* Exercise prompt
Please return the full listing exactly as written, with the images removed.

* Source data
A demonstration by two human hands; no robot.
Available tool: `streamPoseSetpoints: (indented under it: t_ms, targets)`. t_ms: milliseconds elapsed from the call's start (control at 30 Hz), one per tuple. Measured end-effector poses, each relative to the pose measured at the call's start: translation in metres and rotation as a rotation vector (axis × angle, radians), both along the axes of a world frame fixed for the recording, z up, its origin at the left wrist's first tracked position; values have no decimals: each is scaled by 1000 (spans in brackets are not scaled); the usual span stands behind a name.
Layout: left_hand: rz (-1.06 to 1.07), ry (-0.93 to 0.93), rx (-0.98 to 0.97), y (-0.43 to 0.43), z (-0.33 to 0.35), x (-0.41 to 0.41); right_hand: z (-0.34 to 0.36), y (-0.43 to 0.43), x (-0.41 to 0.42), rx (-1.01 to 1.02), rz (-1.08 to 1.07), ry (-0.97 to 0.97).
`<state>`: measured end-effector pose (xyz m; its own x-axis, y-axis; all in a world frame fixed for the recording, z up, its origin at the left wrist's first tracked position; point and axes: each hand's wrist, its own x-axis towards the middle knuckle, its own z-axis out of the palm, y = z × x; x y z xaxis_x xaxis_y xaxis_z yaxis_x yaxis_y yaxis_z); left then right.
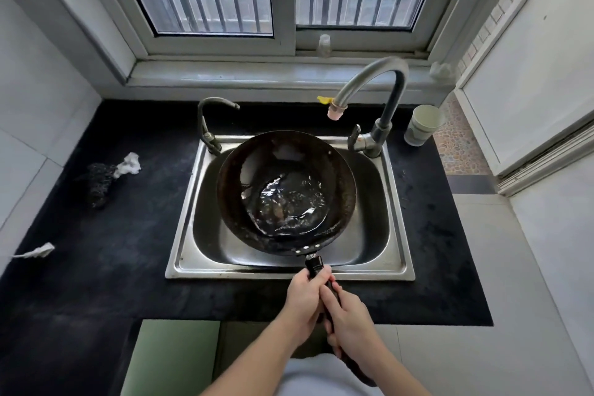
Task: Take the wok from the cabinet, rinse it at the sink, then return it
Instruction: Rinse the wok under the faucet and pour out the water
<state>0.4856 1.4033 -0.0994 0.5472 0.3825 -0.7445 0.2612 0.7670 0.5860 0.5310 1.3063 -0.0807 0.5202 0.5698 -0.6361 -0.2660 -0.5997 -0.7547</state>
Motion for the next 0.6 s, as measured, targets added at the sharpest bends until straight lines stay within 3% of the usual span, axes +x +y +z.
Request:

* Completed exercise
A demonstration by two human hands; no robot.
Available tool: `streamPoseSetpoints: (indented under it: t_ms, targets)`. t_ms: milliseconds elapsed from the call's start (control at 30 Hz), one per tuple. Measured end-effector poses, each relative to the pose measured at the call's start: translation in metres and rotation as a rotation vector (axis × angle, radians), both along the axes of a world frame fixed for the recording, z up, its origin at the left wrist's first tracked position; values have no decimals: each is scaled by 1000 (spans in brackets are not scaled); the usual span stands behind a name.
Layout: left_hand: rz (-1.06 to 1.07), ry (-0.93 to 0.93), rx (-0.98 to 0.97), y (-0.43 to 0.43), z (-0.33 to 0.35), x (-0.41 to 0.41); right_hand: z (-0.34 to 0.36), y (-0.43 to 0.43), x (-0.41 to 0.42), rx (-1.01 to 1.02), rz (-1.08 to 1.07), ry (-0.97 to 0.97).
`<state>`: measured end-effector pose (xyz m; its own x-axis, y-axis; all in a world frame fixed for the recording, z up, its origin at the left wrist's first tracked position; point and axes: each hand's wrist, its own x-axis towards the middle knuckle, its own z-axis out of the palm, y = z × x; x y z xaxis_x xaxis_y xaxis_z yaxis_x yaxis_y yaxis_z); left then right.
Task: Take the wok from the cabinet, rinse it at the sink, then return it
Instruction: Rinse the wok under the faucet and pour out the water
<state>0.4856 1.4033 -0.0994 0.5472 0.3825 -0.7445 0.2612 0.7670 0.5860 0.5310 1.3063 -0.0807 0.5202 0.5698 -0.6361 -0.2660 -0.5997 -0.7547</state>
Motion for the next 0.6 s, as measured, targets added at the sharpest bends until straight lines stay within 3% of the usual span, axes +x +y +z.
Request:

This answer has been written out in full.